TASK OBJECTIVE —
Would you print exactly the lines that begin the listing and continue through the line holding "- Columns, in"? No pictures, please.

------------------------------------------------

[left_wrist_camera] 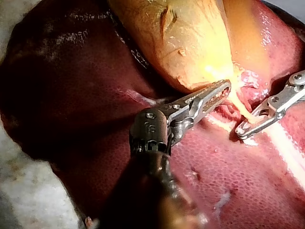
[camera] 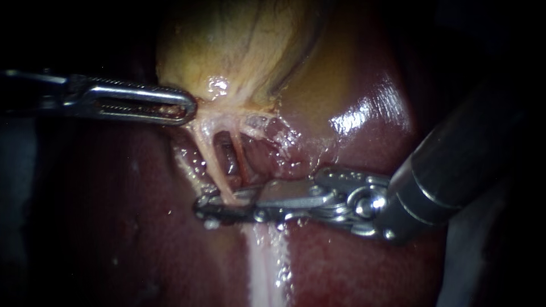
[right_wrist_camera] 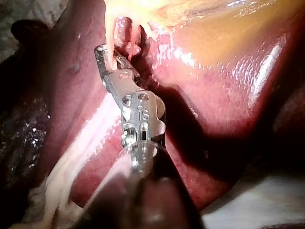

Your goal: Going back second clip left tube

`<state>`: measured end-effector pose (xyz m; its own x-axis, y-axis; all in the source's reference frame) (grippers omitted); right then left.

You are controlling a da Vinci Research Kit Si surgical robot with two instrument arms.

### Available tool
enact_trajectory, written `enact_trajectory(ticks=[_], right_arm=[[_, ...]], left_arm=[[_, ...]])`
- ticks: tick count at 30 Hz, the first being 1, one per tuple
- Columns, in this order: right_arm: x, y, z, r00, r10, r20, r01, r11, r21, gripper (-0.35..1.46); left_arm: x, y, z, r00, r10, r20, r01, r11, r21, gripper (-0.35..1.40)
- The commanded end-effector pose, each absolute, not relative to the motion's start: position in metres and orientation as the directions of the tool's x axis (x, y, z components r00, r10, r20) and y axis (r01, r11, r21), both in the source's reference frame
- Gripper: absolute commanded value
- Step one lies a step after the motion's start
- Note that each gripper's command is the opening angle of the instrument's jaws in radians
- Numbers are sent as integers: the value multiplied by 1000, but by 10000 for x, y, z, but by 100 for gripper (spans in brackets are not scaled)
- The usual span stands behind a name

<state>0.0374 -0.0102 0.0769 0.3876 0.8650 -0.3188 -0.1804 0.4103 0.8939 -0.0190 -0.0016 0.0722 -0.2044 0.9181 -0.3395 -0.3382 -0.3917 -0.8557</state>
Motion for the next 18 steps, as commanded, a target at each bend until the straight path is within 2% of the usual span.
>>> enact_trajectory(ticks=[1, 11, 12, 13, 15, 16, 18], right_arm=[[374, -102, 769, 391, 863, -319, -181, 412, 893, -35], [374, -103, 768, 395, 868, -301, -178, 394, 902, -35], [375, -104, 767, 390, 870, -303, -167, 390, 905, -24], [376, -104, 766, 373, 875, -308, -154, 386, 910, 0], [379, -104, 764, 368, 855, -364, -127, 434, 892, 31], [383, -104, 763, 370, 835, -406, -115, 475, 872, 40], [387, -103, 763, 364, 819, -444, -108, 511, 853, 47]], left_arm=[[-190, -16, 721, -204, 918, -340, -339, -392, -855, -35], [-190, -16, 721, -204, 918, -340, -339, -392, -855, -35], [-190, -16, 721, -204, 918, -340, -339, -392, -855, -35], [-190, -16, 720, -204, 918, -340, -339, -392, -855, -35], [-190, -16, 720, -204, 918, -340, -339, -392, -855, -35], [-190, -16, 720, -204, 918, -340, -339, -392, -855, -35], [-190, -16, 720, -204, 918, -340, -339, -392, -855, -35]])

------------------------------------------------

ANSWER SPACE —
[left_wrist_camera] 
[camera] 
[right_wrist_camera] 

Your goal: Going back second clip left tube

`<state>`: measured end-effector pose (xyz m; its own x-axis, y-axis; all in the source's reference frame) (grippers omitted); right then left.

You are controlling a da Vinci Research Kit Si surgical robot with two instrument arms.

### Available tool
enact_trajectory, written `enact_trajectory(ticks=[_], right_arm=[[_, ...]], left_arm=[[_, ...]])`
- ticks: tick count at 30 Hz, the first being 1, one per tuple
- Columns, in this order: right_arm: x, y, z, r00, r10, r20, r01, r11, r21, gripper (-0.35..1.46); left_arm: x, y, z, r00, r10, r20, r01, r11, r21, gripper (-0.35..1.40)

This exercise is done.